Thursday, January 14, 2010


"Careful outside, our driveway is the last place in Dublin to still have patches of ice."

As was his flat, judging from this evening. It meant that one of the two extra layers I'd applied for outside wear had never been removed once I'd arrived over to drink some beer and share in his team's further ignominy. And now it's too late for a bus and I don't feel insulated sufficiently against the freezing fog that shrouds the Rathgar road.

I hunch my shoulders and truck homewards, knowing it's not really that far of a walk. A dark figure shambles out of the mist toward me. Look straight ahead and don't make eye contact, Andrew, that's how you keep them from murdering you and raping your corpse. It works.

Dozens upon hundreds of taxis crawl past me, with hopeful lights on top that say "Hey big boy, me bring you home long time five dollah." I pat my empty wallet and think there was a time, lads, there was a time. I walk past a blonde girl with a warm-looking hat on. She looks straight ahead and doesn't make eye contact.

Eddie Rocket's of Rathmines is open and deserted and I consider throwing them the sop of my company. But I've done nothing to earn fries and a chocolate malt on a Wednesday night. The clock above the Swan makes for an eerie backlit sight in these conditions. I wish momentarily that I had a camera with me, then I remember that cameras don't really get fog, especially at night.

Tramco has less punters than the net café next door. Taxis queue outside Rain Niteclub as it dry-retches no-one to their bosoms. In the future, when my grandchildren ask me what I remember of The Grand Depression I will say "Taxis, so very many taxis." 7,247 of them I've counted now, though I have been drinking. Aprile's takeaway are still doing brisk business - those beautiful, greasy, durable bastards. It takes all of my bravery to stare straight ahead and not make eye contact.

 I stumble in the door, hit the leaba without brushing mo fiacla√≠ and fire up the laptop to thaw out my thighs.

12 comment(s):

Rosie said...

i fell asleep with the electric blanket and all of the lights on. toasty.

Jennikybooky said...

Remeber when we used to get taxis? Shur we hadn't a care in the world.

Wistful sigh.

Radge said...

'Those beautful, greasy, durable bastards.'

I've nominated you, oh the irony.

Andrew said...

Rosie - Not toasty enough when I clambered in.

Jennie - I started off the recession by getting more taxis than ever, as I knew they'd be feeling the pinch. I got over that one soon enough.

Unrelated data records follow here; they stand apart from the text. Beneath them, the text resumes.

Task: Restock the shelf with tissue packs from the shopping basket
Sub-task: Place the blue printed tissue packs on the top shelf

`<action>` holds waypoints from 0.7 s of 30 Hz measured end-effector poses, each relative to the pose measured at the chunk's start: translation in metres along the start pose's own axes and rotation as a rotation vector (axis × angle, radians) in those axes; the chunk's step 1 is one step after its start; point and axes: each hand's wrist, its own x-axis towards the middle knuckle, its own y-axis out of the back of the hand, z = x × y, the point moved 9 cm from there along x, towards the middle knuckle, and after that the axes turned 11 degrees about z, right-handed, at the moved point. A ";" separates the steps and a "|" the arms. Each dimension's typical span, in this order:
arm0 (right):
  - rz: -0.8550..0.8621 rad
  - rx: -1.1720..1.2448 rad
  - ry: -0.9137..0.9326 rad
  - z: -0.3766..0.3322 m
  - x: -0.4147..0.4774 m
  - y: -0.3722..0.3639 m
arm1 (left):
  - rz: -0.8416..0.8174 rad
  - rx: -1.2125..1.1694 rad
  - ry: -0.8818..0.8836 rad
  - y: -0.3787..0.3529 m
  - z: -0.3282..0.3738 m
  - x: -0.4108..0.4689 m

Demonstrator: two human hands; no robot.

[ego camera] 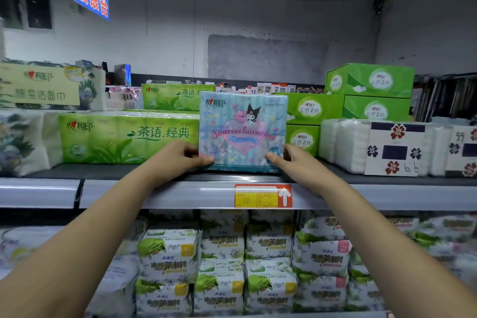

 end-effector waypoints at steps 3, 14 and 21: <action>0.003 -0.024 0.002 0.001 0.000 -0.001 | 0.010 0.002 0.009 0.001 0.000 -0.001; 0.024 -0.032 -0.024 0.010 0.006 -0.001 | 0.060 0.086 0.006 0.000 0.004 -0.002; 0.034 -0.019 -0.059 0.012 0.006 0.001 | 0.095 0.067 0.042 0.002 -0.005 0.001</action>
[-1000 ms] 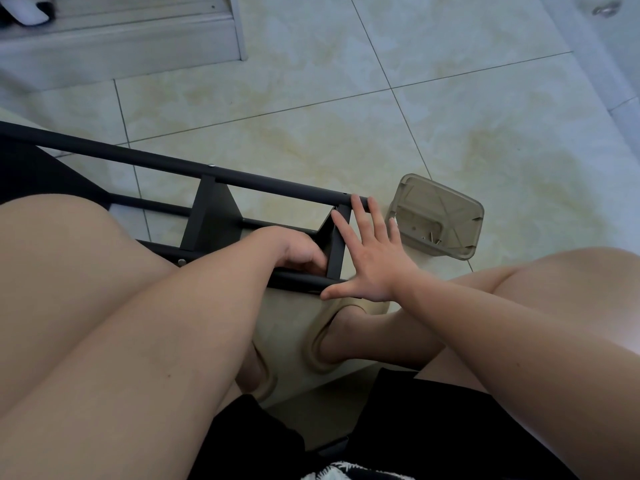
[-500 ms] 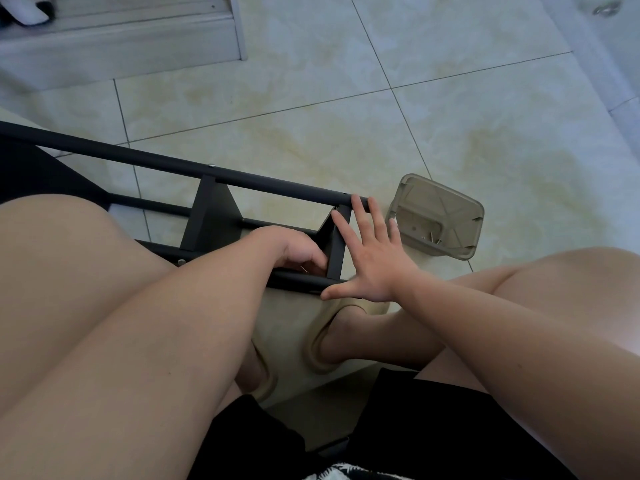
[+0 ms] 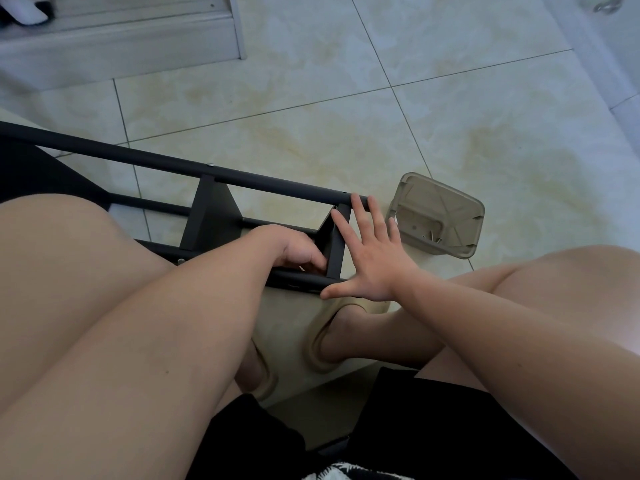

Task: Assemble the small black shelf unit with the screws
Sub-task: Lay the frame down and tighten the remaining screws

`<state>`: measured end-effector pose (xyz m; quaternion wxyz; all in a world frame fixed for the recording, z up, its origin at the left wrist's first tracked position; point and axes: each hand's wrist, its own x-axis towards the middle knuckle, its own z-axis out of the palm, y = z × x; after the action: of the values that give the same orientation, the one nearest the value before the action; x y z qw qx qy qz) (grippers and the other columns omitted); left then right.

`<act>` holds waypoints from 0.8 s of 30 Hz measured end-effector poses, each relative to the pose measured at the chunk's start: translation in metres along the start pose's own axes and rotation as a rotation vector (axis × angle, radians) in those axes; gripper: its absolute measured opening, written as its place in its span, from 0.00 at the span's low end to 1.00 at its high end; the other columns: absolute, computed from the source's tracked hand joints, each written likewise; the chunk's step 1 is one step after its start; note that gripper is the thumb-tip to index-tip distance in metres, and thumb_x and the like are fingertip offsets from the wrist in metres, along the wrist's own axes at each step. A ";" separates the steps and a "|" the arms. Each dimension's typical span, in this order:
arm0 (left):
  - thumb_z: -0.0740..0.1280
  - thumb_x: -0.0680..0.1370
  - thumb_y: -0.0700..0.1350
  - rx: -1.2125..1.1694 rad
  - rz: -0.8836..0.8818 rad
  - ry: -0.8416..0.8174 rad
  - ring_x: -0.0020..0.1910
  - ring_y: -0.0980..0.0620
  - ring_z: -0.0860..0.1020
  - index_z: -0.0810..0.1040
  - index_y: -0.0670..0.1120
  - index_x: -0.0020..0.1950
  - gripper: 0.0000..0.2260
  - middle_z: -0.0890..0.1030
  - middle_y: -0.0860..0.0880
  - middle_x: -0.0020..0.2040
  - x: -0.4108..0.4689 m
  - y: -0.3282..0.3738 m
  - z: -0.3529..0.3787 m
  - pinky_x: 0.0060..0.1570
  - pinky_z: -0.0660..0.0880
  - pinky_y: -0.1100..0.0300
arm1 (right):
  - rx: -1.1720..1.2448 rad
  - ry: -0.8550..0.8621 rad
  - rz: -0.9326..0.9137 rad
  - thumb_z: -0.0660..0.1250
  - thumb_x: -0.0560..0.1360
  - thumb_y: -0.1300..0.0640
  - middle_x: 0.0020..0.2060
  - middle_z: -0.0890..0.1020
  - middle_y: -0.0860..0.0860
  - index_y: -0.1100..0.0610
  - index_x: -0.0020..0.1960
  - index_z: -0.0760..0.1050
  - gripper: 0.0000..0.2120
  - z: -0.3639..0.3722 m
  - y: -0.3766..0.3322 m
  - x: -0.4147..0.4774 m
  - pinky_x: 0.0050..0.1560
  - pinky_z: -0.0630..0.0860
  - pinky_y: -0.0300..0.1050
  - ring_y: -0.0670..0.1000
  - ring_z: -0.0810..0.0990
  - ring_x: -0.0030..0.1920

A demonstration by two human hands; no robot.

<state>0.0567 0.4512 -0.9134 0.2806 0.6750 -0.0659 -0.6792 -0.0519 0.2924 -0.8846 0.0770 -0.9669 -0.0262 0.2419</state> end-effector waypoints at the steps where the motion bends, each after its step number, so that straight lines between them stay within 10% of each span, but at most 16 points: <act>1: 0.69 0.76 0.42 0.006 0.001 -0.007 0.36 0.51 0.83 0.84 0.43 0.47 0.04 0.85 0.48 0.38 0.000 0.000 0.000 0.43 0.77 0.60 | 0.001 0.001 -0.001 0.50 0.56 0.12 0.72 0.18 0.49 0.44 0.80 0.29 0.65 0.000 0.000 0.000 0.76 0.42 0.73 0.59 0.23 0.76; 10: 0.66 0.75 0.35 0.033 0.074 0.041 0.28 0.55 0.77 0.82 0.44 0.44 0.07 0.80 0.51 0.29 -0.002 0.002 0.001 0.29 0.72 0.69 | 0.006 0.010 -0.003 0.51 0.56 0.12 0.72 0.18 0.49 0.44 0.80 0.30 0.65 0.001 0.000 0.000 0.76 0.44 0.73 0.59 0.23 0.76; 24: 0.66 0.76 0.32 -0.008 0.120 0.033 0.44 0.45 0.75 0.80 0.40 0.51 0.07 0.77 0.40 0.45 0.000 0.000 0.003 0.48 0.73 0.56 | 0.003 0.016 -0.007 0.50 0.56 0.12 0.72 0.19 0.50 0.45 0.80 0.29 0.65 0.002 0.000 0.000 0.76 0.43 0.73 0.59 0.23 0.76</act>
<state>0.0538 0.4507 -0.9132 0.3244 0.6798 -0.0990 -0.6503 -0.0526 0.2928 -0.8864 0.0793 -0.9686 -0.0284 0.2339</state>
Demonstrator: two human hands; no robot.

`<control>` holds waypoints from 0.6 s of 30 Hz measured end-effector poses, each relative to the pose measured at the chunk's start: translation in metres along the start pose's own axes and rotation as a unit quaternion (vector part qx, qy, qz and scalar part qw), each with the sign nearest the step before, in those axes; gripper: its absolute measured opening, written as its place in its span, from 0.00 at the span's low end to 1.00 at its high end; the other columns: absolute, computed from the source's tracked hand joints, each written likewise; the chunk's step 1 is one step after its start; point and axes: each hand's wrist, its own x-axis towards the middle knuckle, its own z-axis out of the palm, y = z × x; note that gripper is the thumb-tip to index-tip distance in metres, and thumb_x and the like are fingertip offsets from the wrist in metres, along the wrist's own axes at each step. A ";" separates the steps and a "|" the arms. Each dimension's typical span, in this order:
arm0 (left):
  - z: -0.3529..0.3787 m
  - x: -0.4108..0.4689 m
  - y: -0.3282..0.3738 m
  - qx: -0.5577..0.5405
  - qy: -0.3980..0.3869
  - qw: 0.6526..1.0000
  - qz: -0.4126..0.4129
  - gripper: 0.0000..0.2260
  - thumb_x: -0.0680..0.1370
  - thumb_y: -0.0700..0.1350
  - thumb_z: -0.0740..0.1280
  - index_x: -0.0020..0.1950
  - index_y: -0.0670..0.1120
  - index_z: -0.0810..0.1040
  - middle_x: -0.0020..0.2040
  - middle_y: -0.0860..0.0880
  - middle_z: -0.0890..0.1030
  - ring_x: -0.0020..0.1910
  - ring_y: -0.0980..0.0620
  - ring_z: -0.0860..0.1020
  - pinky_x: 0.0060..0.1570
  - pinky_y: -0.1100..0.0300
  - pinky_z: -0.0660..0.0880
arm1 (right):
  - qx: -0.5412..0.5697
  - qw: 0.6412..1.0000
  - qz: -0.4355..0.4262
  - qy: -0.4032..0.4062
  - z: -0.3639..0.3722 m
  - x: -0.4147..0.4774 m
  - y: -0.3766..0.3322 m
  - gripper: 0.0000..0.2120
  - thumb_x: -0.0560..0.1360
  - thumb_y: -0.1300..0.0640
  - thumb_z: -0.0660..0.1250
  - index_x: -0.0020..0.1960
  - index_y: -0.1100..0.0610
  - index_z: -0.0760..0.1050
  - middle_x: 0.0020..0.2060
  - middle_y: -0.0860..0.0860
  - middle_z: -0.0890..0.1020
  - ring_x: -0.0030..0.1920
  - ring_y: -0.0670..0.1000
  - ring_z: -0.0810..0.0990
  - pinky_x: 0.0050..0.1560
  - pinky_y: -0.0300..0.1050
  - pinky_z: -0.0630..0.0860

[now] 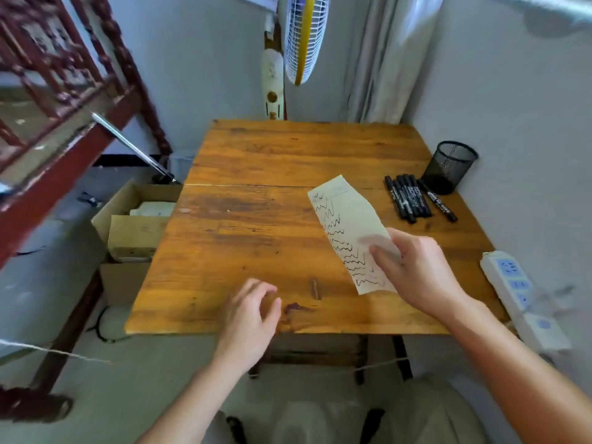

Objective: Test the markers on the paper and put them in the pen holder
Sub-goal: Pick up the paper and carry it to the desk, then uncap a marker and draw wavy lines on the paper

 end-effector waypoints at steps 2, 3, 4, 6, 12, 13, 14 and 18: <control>0.010 -0.016 -0.008 0.057 0.021 0.998 0.034 0.08 0.75 0.45 0.64 0.52 0.45 0.78 0.53 0.50 0.76 0.53 0.51 0.74 0.53 0.53 0.73 | -0.019 0.999 -0.038 0.034 -0.003 -0.012 -0.013 0.11 0.80 0.56 0.60 0.58 0.49 0.79 0.48 0.48 0.85 0.45 0.52 0.83 0.38 0.51 0.81; 0.013 -0.022 -0.010 0.089 0.026 0.995 0.045 0.10 0.76 0.46 0.62 0.53 0.44 0.78 0.56 0.48 0.76 0.55 0.49 0.73 0.55 0.51 0.72 | -0.033 0.996 -0.063 0.060 -0.005 -0.014 -0.018 0.12 0.80 0.57 0.60 0.59 0.49 0.79 0.48 0.49 0.85 0.45 0.53 0.83 0.38 0.52 0.81; 0.017 -0.028 -0.012 0.117 0.023 0.992 0.050 0.13 0.77 0.49 0.58 0.54 0.45 0.78 0.59 0.47 0.76 0.58 0.46 0.73 0.57 0.48 0.71 | -0.052 0.991 -0.088 0.088 -0.005 -0.014 -0.021 0.13 0.80 0.57 0.60 0.60 0.48 0.79 0.49 0.49 0.85 0.45 0.53 0.82 0.38 0.51 0.80; 0.020 -0.036 -0.013 0.146 0.016 0.988 0.050 0.19 0.77 0.52 0.52 0.58 0.46 0.76 0.63 0.46 0.75 0.62 0.45 0.72 0.61 0.46 0.68 | -0.097 0.977 -0.130 0.139 -0.002 -0.013 -0.025 0.15 0.79 0.59 0.61 0.62 0.48 0.78 0.49 0.48 0.84 0.44 0.52 0.80 0.38 0.47 0.78; 0.018 -0.036 -0.012 0.153 -0.004 0.988 0.037 0.21 0.77 0.52 0.48 0.60 0.47 0.74 0.65 0.47 0.73 0.65 0.46 0.69 0.63 0.47 0.66 | -0.190 0.969 -0.135 0.085 0.050 -0.015 -0.004 0.21 0.75 0.64 0.62 0.66 0.52 0.75 0.58 0.52 0.81 0.56 0.58 0.78 0.46 0.52 0.78; 0.018 -0.035 -0.012 0.151 -0.007 0.988 0.038 0.21 0.77 0.52 0.48 0.61 0.47 0.73 0.65 0.47 0.73 0.65 0.47 0.69 0.63 0.48 0.66 | -0.205 0.970 -0.118 0.051 0.061 -0.017 0.004 0.22 0.76 0.63 0.60 0.68 0.52 0.73 0.62 0.53 0.79 0.60 0.59 0.75 0.52 0.53 0.76; 0.018 -0.035 -0.012 0.149 -0.008 0.988 0.036 0.20 0.77 0.52 0.49 0.61 0.48 0.73 0.66 0.48 0.72 0.66 0.47 0.68 0.64 0.48 0.65 | -0.218 0.971 -0.100 0.014 0.071 -0.021 0.012 0.22 0.78 0.62 0.57 0.70 0.51 0.71 0.66 0.53 0.77 0.64 0.59 0.73 0.57 0.54 0.73; 0.018 -0.030 -0.012 0.145 -0.016 0.989 0.037 0.14 0.79 0.47 0.58 0.63 0.49 0.71 0.68 0.51 0.69 0.68 0.52 0.63 0.67 0.52 0.59 | -0.260 0.961 -0.077 -0.049 0.093 -0.032 0.035 0.19 0.79 0.55 0.56 0.70 0.49 0.70 0.70 0.56 0.73 0.68 0.61 0.70 0.62 0.59 0.70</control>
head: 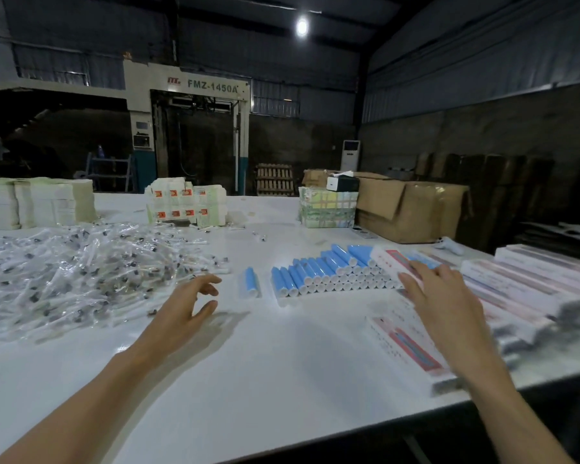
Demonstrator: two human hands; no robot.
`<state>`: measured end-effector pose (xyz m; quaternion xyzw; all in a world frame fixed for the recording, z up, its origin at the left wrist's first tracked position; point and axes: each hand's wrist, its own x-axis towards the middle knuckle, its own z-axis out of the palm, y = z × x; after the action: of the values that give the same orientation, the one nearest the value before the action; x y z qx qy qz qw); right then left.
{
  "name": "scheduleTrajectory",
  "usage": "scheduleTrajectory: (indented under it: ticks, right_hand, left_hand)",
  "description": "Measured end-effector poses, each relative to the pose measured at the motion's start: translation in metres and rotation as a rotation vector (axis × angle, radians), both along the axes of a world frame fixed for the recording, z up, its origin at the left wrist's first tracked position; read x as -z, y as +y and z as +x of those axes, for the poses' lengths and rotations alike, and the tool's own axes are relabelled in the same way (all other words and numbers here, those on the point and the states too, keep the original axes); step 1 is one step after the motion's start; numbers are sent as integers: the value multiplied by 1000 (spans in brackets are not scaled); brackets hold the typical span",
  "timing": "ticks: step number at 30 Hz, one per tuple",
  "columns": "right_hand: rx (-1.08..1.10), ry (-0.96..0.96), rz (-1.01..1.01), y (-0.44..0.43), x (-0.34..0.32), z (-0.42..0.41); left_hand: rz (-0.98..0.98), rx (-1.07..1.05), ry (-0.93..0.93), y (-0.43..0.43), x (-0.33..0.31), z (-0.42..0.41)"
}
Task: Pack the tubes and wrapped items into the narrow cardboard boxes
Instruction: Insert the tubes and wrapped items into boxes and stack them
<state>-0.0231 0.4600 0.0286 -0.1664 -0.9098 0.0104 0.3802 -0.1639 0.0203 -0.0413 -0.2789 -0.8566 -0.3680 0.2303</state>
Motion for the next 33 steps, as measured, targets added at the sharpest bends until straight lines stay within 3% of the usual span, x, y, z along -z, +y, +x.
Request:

Radge - It took me a minute to figure out what you were on about. I'm going to try and stay out of bother this year by studiously ignoring them (unless, of course, something pops up that's just so juicy it has to be addressed), so I'll just say "thanks".

Radge said...

Yeah, I was a bit vague, looking at it now.

A pleasure.

Unknown said...

Laptops are sooo like hottlebottles.

Rosie said...

apparently his hottlebottle told him to fuck off when he came looking for cuddles. she doesn't remember this. she was asleep.

Tessa said...

Your trek takes me back, Andrew! Many's the time I walked home that route, all the way from Rathmines to Terenure. 'Twas a long way from taxis we were reared, so it had to be shank's mare all the way home if we stayed out late enough to miss the last 15 bus. Mind you, we didn't have to look out for so many rapers of corpses back then, either.

Jo said...

Bed is the place, alright.

Andrew said...

Radge - I had somehow managed not to have a single blog in my feed-reader that mentioned them. Go me.

Conan - With an added risk of sterilisation due to groin radiation, but yeah.
And she'd never use such industrial language, but I think that was the gist of what she said.

Tessa - They've always been around, your folks just didn't tell you about them.

Jo - You hitting on me again?

Radge said...

Fucked if I'm going to be the first (though one would look lovely under my sink and I'd get an honourable mention at the ma's bingo).

Andrew said...

Fair point, it might convince my ma that i'm doing something worthwhile with my life while unemployed.

And perhaps a mention in the Wicklow People.